Lack of support and treatment
Although having said this, there is a much better general understanding of ‘plasticity’ now, and there are doctors who are aware that medical treatments and therapies can help even years after the initial insult. It is worth speaking to your doctor about being referred to a neuropsychiatrist before embarking on any self-help programmes – including the methods offered on this site.
Many people struggle with medical costs and issues with insurance companies, and this is very much part of the reason this site exists.
You may be invisible to the rest of the world, but this doesn’t mean that you are not understood and have to go without helpful information and support.
The most important thing to recognise is that every brain injury is unique. Having said this, the way people describe the consequences of brain injury can be very similar – whatever the cause.
Most people now recognise that what is happening to them may not be happening in the same way to someone else, but might be being experienced in similar ways. These shared experiences enable profound understanding and empathy – amongst everyone affected.
Outcomes ripple out
One of the biggest causes of misunderstanding between people living with the outcomes of brain injury and their families and friends is due to the lack of information given at the outset.

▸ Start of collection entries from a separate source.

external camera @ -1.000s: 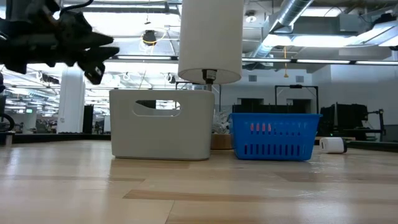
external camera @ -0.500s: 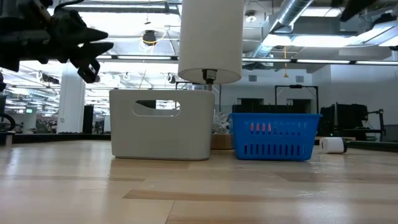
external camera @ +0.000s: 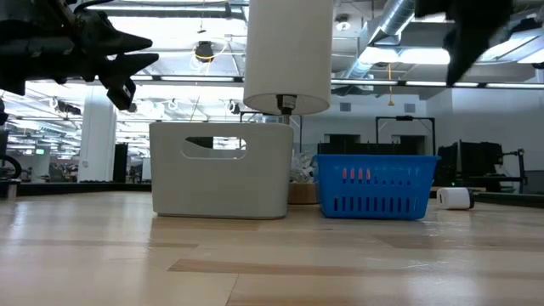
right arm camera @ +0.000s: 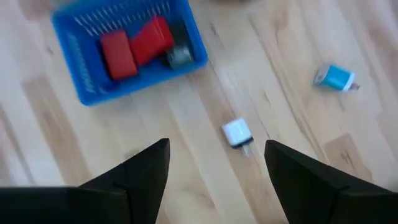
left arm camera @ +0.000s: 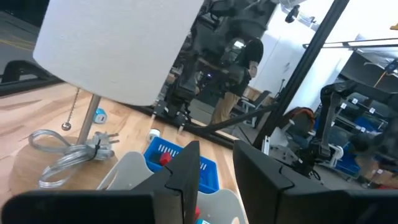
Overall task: Pick & Place Office items
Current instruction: Put the white charger adapter into the gray bin
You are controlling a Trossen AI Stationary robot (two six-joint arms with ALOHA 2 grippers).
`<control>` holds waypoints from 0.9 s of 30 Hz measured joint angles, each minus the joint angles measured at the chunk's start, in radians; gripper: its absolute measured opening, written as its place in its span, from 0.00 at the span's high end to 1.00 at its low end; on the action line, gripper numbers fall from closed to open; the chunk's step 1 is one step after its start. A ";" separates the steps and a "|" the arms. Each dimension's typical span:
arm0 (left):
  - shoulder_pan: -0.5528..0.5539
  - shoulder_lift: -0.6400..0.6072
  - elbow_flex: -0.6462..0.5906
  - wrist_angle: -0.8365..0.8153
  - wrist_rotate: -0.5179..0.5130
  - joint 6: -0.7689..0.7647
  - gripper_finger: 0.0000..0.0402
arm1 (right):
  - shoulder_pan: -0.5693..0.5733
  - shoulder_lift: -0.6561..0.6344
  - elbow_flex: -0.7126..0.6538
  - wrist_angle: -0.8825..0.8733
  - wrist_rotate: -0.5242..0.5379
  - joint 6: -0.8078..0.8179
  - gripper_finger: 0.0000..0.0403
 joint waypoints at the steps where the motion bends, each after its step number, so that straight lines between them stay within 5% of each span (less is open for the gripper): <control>1: 0.000 0.000 0.000 0.000 0.000 0.000 0.77 | -0.023 -0.013 -0.035 0.015 -0.021 -0.029 0.37; 7: 0.000 0.000 0.000 0.000 0.000 0.000 0.77 | -0.117 -0.036 -0.212 0.172 -0.187 -0.271 0.37; 12: 0.000 0.000 0.000 0.000 0.001 0.000 0.77 | -0.119 0.017 -0.263 0.290 -0.213 -0.455 0.37; 27: 0.000 0.002 0.000 -0.020 0.003 -0.006 0.77 | -0.401 0.186 -0.321 0.350 -0.289 -0.551 0.37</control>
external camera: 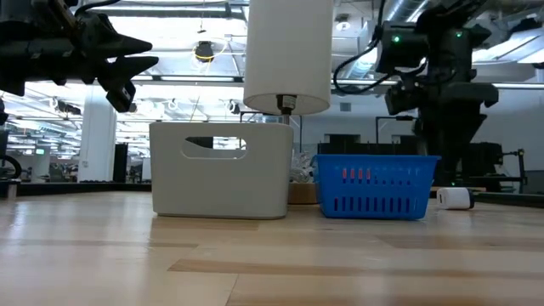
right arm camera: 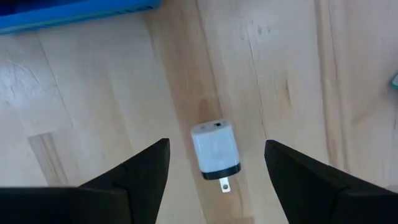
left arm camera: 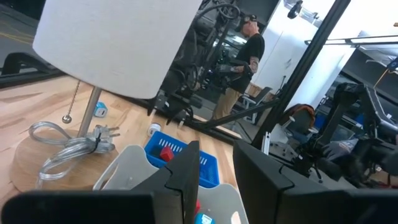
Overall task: Pick & Place Office items
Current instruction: Put the white charger adapter into the gray bin
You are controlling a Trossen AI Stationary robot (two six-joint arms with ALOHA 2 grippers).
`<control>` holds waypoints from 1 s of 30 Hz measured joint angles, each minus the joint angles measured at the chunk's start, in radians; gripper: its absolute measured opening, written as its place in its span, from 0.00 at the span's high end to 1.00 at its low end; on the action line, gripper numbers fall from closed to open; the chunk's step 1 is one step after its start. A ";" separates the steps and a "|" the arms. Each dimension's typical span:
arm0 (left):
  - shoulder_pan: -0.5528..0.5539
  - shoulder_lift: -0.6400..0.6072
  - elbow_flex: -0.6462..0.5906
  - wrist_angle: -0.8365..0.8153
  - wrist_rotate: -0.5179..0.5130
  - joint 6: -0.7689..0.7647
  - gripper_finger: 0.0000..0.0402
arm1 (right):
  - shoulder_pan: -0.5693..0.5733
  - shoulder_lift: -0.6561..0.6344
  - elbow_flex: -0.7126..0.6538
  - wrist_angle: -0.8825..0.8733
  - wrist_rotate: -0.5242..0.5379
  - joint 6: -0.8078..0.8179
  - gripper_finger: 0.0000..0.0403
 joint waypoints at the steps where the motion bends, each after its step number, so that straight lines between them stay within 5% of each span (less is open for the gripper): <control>1: 0.000 0.000 0.000 0.000 0.000 -0.003 0.77 | -0.010 -0.001 -0.005 0.007 -0.007 -0.003 0.37; 20: 0.000 0.000 0.000 0.000 0.005 -0.013 0.77 | -0.043 0.018 -0.031 0.030 -0.051 -0.021 0.37; 30: 0.000 0.000 0.000 0.005 0.004 -0.017 0.77 | -0.026 0.156 -0.014 0.014 -0.002 0.032 0.37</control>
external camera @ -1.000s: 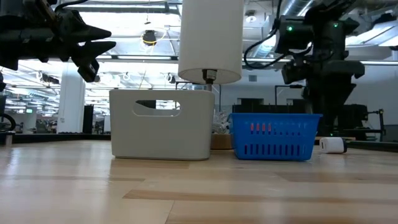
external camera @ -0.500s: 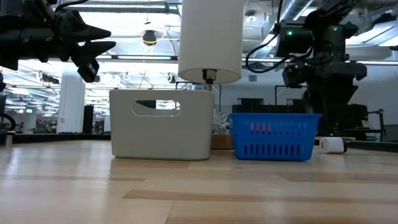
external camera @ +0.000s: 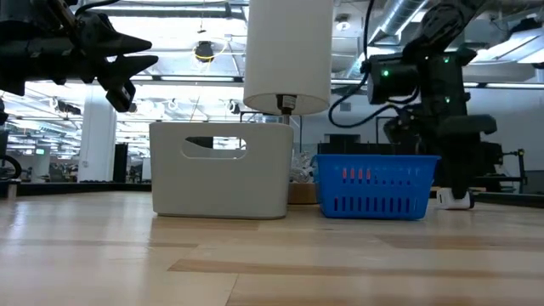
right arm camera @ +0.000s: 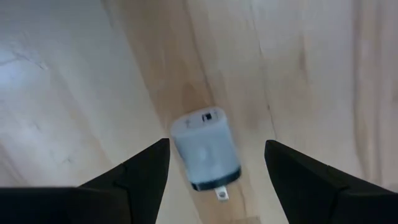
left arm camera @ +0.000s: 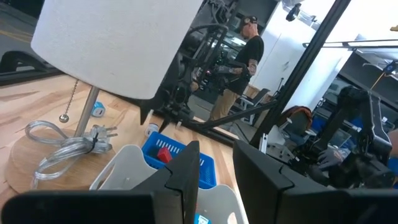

Many families are torn apart by the ensuing stress caused in relationships.
Also, a lot of people don’t realise how much information there is, and yet, when found, it often still doesn’t get to the real crux of the matter because a lot of this data is given as fact, rather than from insightful experience making it difficult to apply any knowledge to everyday experiences and living.
Even when families find helpful information they can still struggle with sharing this – especially when a loved one is in denial or now lacks the self-awareness to be able to understand anything about the effects brain injury have had on them.
One of the reasons for this, is language. It is almost as though there needs to be a ‘brain injury dictionary’ giving descriptors of the words people are using to try and describe how they are feeling. Language can also stand in the way of people being able to make associations.
For example, someone may say that they feel overwhelmed, however, what they are really feeling has very little similarity to those experiences a non-brain injured person would feel.
For someone living with a brain injury feelings of being overwhelmed are very often entirely persistent and pervasive in every waking moment. Feeling overwhelmed is usually transient for uninjured people. Their cognitive skills kick in, and these quickly start to organise incoming information into manageable pieces.
These processes no longer work the same following a brain injury and often the skills of filtering incoming information, being able to break this down, process and understand it, can take a long time to rebuild.
It is precisely these kinds of functions, that once lost, may never completely return to what we would understand as ‘normal’ functionality. Even when someone is aware of their deficits, this doesn’t mean they can do anything about it. Knowing that a skill has been lost doesn’t mean that you can include its use; it doesn’t work this way. You have to rewire, and this takes a lot of dedication, stamina, and repetition.
For family members, being told that there may be difficulties with communication isn’t always enough. Many want to understand the facts so that they can understand, avoid frustration, and be able to support and help the people they love.
When understanding the consequences of brain injury, there are many other serious outcomes, some of which can result in coma, vegetative state or severe physical disability. These more severe consequences of brain injury are not addressed on this site, but we may write articles about the information we find.